Overview
Diagnosis
If you have risk factors for placenta accreta during pregnancy, such as placenta previa or a history of uterine surgery, your healthcare provider will carefully assess how the placenta is implanted.
Imaging tests like ultrasound or magnetic resonance imaging (MRI) can help evaluate the depth of placental implantation in the uterine wall.
Treatment
When placenta accreta is suspected, your healthcare provider will create a plan to safely deliver your baby. Treatment options may include:
• Cesarean hysterectomy – In cases of extensive placenta accreta, a C-section followed by removal of the uterus may be necessary. This procedure prevents severe, potentially life-threatening bleeding.
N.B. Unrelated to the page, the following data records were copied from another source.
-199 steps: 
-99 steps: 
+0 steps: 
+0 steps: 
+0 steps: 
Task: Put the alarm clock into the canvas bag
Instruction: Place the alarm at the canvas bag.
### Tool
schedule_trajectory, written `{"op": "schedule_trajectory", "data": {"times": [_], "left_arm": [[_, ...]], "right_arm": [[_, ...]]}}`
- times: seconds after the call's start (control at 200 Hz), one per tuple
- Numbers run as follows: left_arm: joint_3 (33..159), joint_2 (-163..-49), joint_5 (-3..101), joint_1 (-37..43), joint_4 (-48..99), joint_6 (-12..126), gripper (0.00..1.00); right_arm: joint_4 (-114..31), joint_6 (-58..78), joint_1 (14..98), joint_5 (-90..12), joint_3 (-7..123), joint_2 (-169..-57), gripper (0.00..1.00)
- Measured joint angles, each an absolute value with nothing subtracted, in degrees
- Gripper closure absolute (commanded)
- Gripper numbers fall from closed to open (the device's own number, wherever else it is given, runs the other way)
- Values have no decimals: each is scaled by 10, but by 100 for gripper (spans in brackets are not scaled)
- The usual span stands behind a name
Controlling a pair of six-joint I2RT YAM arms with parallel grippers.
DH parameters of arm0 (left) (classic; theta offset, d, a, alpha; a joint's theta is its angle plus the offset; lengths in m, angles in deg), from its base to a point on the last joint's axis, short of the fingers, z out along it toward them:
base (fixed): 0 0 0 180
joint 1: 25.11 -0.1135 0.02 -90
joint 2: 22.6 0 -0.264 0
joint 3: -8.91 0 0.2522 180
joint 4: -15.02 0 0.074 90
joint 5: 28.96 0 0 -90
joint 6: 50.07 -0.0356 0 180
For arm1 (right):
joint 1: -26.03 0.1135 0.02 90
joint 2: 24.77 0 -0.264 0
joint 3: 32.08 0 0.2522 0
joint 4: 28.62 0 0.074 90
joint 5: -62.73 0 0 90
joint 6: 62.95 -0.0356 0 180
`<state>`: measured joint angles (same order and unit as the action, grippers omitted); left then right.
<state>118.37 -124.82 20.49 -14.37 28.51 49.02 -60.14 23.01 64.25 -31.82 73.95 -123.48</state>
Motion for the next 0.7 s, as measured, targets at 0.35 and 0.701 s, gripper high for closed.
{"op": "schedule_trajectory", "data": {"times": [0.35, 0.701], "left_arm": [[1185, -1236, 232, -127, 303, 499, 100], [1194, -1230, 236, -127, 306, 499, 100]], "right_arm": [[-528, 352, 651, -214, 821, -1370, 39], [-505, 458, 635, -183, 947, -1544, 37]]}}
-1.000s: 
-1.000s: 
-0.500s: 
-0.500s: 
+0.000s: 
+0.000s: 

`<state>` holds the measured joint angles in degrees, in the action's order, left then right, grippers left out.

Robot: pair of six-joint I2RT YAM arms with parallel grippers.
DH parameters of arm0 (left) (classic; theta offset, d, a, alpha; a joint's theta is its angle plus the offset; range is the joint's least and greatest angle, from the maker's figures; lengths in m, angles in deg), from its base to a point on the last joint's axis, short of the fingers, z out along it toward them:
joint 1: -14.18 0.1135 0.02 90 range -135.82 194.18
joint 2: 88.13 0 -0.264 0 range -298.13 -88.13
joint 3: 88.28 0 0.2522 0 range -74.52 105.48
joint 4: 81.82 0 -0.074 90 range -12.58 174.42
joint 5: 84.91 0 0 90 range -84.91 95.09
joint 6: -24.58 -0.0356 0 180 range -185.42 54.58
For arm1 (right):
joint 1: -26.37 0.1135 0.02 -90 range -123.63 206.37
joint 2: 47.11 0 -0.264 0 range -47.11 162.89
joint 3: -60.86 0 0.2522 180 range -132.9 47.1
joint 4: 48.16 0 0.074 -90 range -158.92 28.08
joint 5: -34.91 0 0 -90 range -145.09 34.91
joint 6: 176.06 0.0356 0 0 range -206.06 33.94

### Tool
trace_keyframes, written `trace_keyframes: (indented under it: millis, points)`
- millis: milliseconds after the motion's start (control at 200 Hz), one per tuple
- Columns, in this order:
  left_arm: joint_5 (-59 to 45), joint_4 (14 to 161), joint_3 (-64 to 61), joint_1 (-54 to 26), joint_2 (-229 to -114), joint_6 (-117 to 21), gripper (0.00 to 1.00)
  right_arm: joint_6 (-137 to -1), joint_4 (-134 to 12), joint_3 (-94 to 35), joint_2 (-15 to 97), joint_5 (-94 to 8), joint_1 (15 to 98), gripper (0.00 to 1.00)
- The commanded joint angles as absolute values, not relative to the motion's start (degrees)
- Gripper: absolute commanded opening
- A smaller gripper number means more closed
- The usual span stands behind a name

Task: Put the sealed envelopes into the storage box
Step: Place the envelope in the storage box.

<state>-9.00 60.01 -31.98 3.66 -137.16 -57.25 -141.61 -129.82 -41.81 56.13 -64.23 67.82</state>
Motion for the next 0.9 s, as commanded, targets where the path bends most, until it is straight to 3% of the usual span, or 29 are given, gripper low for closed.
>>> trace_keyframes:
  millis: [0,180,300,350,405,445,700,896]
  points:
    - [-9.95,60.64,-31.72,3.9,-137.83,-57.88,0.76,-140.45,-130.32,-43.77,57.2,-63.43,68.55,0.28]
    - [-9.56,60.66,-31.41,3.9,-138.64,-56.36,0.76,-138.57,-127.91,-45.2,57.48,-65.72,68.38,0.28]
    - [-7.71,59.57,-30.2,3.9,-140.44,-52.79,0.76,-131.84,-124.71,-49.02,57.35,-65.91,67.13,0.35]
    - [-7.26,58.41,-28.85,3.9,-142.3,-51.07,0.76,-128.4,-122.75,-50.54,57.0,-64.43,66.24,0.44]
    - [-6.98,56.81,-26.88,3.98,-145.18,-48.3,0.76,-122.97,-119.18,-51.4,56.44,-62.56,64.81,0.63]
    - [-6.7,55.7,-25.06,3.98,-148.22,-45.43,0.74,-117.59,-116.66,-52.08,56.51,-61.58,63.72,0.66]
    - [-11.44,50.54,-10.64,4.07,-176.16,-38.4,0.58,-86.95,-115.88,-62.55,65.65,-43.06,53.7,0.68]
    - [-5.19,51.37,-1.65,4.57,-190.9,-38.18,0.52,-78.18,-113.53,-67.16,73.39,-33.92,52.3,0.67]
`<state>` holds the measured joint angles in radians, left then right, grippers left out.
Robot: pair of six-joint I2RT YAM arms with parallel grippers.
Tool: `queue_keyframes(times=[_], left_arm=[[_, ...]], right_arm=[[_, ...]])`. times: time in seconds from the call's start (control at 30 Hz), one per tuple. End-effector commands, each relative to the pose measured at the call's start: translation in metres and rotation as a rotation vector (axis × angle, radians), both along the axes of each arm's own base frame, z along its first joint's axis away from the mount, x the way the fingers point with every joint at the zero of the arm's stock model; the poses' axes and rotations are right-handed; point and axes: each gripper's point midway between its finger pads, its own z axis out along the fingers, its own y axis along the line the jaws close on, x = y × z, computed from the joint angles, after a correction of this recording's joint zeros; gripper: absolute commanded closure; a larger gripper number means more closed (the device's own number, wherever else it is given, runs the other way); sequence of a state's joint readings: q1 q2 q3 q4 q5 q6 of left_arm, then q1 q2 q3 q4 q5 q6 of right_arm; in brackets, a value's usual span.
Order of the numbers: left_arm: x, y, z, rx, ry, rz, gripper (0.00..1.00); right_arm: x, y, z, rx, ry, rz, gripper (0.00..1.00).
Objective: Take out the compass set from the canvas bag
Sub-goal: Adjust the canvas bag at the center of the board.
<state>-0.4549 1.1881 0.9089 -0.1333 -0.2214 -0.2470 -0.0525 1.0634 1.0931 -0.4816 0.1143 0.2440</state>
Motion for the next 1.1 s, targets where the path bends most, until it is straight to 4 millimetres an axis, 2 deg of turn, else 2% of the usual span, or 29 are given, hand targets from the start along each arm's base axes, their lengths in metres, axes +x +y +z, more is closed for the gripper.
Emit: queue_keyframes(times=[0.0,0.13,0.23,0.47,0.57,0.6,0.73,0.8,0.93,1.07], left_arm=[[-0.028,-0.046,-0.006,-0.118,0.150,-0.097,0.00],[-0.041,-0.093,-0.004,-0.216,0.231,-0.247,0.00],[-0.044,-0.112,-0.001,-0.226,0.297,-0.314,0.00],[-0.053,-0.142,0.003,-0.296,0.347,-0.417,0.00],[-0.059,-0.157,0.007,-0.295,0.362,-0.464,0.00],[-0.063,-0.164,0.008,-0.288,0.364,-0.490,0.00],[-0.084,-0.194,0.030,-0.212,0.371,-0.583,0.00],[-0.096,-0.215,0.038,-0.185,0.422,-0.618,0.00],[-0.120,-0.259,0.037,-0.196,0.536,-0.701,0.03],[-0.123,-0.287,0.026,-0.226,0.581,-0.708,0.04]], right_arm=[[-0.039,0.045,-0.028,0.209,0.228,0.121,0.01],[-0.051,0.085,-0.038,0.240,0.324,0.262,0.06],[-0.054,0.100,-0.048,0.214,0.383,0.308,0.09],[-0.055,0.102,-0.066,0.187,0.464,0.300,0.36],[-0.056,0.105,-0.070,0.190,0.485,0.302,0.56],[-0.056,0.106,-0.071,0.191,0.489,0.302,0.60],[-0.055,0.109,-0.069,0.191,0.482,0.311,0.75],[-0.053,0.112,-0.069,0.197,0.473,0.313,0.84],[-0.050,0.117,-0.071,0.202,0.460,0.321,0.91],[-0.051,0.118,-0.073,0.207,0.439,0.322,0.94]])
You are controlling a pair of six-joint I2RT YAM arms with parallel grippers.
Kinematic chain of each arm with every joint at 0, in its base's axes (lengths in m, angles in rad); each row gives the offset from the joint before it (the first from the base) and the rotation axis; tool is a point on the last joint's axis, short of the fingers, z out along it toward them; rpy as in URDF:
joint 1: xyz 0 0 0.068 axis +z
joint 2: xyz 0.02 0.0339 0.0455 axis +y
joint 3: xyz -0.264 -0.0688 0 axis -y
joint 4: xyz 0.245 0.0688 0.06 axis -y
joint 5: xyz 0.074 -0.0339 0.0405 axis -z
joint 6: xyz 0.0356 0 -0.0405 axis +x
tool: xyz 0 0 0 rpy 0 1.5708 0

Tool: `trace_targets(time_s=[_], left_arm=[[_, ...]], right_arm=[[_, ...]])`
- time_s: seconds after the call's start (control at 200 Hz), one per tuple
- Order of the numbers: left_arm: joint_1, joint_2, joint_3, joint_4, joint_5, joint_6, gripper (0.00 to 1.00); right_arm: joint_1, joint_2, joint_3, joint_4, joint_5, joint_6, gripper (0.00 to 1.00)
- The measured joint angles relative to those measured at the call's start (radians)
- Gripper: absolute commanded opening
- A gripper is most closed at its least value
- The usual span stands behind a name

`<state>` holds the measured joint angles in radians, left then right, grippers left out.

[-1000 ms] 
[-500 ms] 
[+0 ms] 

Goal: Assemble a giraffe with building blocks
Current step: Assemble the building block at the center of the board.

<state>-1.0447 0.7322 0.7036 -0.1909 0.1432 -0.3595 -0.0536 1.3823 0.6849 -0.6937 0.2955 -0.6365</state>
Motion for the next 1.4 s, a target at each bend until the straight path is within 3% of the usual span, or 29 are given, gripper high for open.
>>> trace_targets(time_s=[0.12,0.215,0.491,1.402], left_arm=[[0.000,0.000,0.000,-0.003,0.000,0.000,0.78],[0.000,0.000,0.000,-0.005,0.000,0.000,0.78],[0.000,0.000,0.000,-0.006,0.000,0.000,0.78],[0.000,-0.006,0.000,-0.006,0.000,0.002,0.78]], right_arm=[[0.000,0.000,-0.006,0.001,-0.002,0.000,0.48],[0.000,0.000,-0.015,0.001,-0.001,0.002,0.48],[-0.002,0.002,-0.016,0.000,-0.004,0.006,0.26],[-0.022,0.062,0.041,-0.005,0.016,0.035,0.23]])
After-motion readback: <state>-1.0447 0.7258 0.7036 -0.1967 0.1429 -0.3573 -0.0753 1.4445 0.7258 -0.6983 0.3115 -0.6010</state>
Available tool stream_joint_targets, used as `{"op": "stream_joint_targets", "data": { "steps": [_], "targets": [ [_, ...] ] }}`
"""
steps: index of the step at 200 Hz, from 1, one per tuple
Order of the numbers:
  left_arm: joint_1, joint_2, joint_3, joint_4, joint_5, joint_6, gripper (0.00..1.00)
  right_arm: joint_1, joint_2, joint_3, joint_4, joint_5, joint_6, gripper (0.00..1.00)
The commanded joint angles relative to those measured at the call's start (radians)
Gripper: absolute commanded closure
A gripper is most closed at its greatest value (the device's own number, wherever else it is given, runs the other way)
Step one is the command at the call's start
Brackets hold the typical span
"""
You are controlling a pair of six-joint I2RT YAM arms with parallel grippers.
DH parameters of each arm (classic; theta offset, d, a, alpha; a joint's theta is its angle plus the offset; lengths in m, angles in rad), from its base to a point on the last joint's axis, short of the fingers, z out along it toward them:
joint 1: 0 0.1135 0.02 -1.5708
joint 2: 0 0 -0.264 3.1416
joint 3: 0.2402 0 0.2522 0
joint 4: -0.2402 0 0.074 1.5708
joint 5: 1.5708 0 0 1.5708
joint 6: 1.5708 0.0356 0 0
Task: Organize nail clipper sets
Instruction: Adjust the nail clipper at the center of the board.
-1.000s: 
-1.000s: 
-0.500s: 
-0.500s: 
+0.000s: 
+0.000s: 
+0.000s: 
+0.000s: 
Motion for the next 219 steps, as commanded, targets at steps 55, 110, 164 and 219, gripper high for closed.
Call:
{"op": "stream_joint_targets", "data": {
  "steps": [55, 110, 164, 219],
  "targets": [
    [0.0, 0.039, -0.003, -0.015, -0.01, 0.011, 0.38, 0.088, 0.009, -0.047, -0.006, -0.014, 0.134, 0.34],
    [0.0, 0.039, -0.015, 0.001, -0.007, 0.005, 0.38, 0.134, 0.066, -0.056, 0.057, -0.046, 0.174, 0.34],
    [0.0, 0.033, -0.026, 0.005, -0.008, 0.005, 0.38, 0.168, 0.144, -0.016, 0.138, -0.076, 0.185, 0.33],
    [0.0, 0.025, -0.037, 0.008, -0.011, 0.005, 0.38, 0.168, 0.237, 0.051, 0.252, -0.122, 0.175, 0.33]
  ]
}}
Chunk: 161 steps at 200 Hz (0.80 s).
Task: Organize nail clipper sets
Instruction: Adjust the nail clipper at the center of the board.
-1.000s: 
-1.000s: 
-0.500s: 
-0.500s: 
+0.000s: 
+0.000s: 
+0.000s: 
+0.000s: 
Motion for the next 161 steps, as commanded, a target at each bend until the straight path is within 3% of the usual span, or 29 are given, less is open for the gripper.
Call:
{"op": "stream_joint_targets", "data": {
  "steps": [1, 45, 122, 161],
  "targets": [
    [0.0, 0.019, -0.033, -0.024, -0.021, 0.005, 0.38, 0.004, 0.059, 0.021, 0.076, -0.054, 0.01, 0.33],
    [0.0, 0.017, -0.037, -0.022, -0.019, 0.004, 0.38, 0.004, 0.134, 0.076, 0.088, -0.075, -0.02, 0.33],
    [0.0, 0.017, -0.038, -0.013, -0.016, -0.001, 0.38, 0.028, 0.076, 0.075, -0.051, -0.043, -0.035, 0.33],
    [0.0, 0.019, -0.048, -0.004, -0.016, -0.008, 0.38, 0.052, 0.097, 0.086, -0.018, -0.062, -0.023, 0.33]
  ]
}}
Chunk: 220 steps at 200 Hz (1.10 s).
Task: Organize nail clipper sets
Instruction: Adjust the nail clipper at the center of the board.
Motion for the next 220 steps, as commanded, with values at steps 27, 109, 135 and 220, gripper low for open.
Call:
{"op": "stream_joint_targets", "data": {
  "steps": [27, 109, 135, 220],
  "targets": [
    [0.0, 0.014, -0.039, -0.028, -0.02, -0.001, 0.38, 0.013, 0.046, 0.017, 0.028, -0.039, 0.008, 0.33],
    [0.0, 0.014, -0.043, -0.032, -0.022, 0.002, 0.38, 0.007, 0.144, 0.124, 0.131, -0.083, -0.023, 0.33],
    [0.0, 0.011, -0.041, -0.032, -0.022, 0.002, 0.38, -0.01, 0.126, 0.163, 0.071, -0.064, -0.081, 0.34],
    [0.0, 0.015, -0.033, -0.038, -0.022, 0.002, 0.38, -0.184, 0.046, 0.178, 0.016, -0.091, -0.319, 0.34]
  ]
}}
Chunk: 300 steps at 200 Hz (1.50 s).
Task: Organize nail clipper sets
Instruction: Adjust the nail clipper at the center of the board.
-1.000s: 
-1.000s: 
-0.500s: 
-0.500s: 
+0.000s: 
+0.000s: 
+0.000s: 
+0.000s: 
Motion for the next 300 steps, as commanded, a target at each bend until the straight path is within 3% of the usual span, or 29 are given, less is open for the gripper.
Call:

• Hospitalization or pelvic rest – If vaginal bleeding occurs during the third trimester, your provider may recommend monitoring in the hospital or restricting activity.
Before surgery, your healthcare team may include:
• Obstetrician and gynecologist
• Pelvic surgery subspecialists
• Anesthesia team
• Pediatric team
Your provider will discuss potential risks, including the need for blood transfusions or intensive care admission due to severe bleeding.
During surgery, the baby is delivered through an abdominal and uterine incision, and the uterus with the placenta attached is removed to prevent major hemorrhage.
In rare cases, the uterus and placenta may be left intact to allow the placenta to dissolve naturally, but this can lead to:
• Severe vaginal bleeding
• Infection
• Possible need for a later hysterectomy
Avoiding a hysterectomy after placenta accreta may increase the risk of complications in future pregnancies, including recurrent placenta accreta.